=== Section Start ===
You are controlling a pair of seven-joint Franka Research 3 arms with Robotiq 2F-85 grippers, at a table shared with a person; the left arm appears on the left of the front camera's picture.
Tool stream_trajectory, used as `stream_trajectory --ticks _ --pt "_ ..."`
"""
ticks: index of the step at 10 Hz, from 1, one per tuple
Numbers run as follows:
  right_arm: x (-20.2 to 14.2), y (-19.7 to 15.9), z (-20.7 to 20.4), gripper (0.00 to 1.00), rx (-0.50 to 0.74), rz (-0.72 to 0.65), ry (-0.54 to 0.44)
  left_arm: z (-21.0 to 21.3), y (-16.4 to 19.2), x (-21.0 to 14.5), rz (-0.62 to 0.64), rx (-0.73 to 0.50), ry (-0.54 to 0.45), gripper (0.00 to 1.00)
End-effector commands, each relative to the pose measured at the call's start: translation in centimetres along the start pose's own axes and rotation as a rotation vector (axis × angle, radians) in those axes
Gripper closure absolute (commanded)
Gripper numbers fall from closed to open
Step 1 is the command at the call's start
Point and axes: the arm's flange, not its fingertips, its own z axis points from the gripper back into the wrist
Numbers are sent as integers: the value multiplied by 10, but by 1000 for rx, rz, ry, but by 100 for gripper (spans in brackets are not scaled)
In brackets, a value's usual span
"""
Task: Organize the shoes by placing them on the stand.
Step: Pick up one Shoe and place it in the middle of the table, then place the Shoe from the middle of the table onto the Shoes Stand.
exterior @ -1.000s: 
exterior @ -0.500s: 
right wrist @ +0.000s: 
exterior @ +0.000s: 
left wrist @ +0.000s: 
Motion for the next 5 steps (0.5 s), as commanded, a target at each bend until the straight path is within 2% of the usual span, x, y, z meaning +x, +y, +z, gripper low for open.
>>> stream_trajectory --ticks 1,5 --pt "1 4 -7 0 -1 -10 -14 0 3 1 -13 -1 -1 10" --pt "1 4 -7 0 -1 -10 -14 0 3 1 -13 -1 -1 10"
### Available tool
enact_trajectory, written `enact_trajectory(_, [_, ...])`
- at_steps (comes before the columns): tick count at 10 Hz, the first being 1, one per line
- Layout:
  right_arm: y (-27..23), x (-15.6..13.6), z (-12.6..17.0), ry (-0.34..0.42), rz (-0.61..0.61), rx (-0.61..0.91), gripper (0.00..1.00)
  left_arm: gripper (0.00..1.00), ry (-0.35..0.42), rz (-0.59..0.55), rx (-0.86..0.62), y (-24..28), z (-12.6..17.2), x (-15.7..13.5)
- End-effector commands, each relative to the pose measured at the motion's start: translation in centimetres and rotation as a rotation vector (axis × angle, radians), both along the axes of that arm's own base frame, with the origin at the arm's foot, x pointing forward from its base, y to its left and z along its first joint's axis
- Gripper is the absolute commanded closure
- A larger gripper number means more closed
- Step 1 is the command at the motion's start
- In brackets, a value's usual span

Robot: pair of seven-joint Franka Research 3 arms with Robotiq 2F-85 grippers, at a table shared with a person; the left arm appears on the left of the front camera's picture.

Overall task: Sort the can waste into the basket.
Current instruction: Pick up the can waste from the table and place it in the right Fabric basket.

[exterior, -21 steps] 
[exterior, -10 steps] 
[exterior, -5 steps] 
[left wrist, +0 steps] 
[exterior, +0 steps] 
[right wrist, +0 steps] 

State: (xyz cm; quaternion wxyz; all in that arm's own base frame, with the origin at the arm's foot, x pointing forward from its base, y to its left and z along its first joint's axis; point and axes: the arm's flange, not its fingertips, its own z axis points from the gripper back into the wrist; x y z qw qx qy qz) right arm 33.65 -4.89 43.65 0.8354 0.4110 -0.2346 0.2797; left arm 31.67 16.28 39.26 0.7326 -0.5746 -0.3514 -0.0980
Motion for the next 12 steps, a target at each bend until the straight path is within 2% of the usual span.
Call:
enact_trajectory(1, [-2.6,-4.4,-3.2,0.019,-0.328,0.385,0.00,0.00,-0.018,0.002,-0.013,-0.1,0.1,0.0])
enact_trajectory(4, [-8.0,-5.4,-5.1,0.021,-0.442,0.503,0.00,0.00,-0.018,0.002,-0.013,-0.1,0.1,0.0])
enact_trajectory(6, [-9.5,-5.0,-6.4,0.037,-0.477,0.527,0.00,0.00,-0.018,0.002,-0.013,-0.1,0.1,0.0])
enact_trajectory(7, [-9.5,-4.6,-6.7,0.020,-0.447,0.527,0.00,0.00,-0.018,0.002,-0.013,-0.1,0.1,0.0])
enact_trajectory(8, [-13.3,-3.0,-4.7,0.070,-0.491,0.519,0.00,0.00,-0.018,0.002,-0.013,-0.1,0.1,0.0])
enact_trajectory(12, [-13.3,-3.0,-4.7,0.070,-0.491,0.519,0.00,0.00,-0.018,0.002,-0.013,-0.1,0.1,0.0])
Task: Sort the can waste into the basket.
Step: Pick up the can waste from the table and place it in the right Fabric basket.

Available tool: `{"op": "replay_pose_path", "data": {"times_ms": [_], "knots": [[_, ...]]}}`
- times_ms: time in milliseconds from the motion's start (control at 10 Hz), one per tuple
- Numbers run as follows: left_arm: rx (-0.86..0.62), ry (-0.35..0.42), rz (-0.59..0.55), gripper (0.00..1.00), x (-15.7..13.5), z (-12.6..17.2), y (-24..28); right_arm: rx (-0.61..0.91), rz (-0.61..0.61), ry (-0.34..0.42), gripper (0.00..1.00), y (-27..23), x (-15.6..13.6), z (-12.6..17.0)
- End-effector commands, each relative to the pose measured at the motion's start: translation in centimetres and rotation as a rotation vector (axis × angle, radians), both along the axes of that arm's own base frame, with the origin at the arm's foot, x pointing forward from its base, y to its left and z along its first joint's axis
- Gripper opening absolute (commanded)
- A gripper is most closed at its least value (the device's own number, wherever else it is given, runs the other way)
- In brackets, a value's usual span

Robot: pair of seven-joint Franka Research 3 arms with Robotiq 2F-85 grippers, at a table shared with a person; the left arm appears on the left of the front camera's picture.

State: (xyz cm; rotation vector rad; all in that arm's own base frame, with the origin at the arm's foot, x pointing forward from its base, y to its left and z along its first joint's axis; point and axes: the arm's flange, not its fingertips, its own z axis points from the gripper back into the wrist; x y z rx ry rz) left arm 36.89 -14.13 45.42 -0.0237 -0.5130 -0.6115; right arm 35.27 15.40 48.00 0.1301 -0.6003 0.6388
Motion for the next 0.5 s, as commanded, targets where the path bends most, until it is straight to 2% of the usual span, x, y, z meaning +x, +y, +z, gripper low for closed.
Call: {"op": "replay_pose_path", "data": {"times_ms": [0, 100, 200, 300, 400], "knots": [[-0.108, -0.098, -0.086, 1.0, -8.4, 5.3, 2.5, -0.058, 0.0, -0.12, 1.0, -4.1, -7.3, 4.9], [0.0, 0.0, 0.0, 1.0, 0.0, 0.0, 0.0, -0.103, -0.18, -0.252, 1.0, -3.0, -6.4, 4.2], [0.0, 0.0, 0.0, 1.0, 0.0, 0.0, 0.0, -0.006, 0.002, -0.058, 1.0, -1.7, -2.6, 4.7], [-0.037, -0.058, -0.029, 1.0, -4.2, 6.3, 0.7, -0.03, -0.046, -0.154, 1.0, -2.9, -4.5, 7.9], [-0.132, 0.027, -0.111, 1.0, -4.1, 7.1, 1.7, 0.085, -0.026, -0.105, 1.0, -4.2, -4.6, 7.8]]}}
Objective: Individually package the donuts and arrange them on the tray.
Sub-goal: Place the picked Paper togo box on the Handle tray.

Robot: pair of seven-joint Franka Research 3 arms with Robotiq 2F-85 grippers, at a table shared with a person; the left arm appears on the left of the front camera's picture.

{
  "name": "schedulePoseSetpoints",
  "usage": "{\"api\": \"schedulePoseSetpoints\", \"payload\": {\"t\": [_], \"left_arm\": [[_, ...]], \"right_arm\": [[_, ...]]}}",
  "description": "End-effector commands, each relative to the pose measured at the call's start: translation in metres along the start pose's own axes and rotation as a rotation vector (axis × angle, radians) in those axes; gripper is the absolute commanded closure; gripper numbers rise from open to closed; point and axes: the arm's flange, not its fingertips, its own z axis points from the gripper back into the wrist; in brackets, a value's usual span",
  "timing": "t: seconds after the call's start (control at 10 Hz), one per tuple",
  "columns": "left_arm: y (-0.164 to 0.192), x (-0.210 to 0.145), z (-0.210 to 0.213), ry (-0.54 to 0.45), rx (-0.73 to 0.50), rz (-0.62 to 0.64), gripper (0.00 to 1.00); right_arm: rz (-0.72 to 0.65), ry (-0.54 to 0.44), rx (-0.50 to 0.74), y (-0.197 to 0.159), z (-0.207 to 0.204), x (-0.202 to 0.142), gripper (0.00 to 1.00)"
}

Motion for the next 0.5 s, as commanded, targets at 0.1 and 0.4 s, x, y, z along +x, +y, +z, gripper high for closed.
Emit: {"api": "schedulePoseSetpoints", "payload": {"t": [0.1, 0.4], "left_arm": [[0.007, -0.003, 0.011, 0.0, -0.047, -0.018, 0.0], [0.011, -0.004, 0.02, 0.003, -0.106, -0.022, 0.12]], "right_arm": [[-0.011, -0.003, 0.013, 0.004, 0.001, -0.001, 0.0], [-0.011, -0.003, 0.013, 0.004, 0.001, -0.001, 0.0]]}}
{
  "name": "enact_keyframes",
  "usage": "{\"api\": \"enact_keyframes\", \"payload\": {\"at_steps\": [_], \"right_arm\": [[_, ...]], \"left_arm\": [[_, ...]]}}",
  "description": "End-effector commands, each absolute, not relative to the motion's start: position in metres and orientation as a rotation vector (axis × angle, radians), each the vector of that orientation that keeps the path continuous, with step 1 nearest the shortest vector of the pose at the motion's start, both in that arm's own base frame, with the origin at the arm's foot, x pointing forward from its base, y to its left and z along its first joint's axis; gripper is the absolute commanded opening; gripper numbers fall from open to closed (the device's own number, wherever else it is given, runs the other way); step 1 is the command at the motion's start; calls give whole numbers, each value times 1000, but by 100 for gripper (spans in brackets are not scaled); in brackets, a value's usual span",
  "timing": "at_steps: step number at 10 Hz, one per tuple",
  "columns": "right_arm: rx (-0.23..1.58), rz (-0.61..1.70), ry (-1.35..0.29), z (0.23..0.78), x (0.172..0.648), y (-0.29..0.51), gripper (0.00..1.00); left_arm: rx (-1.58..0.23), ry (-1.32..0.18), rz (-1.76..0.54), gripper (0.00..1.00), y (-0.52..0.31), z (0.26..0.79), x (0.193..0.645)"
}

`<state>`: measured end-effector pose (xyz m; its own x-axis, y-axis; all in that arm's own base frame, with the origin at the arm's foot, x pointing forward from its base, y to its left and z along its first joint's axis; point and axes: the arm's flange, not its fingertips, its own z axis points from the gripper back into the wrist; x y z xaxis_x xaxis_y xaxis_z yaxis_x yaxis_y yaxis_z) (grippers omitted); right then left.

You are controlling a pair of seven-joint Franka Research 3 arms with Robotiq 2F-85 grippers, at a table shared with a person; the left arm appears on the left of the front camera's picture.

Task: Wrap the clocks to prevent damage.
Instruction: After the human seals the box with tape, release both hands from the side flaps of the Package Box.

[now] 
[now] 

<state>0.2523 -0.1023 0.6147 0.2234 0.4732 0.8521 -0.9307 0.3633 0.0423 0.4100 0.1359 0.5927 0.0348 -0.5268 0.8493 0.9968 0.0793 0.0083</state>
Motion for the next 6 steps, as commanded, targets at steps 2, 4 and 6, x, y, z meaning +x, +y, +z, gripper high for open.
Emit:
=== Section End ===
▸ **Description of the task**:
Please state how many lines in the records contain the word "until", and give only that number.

▸ **Solution to the exercise**:
3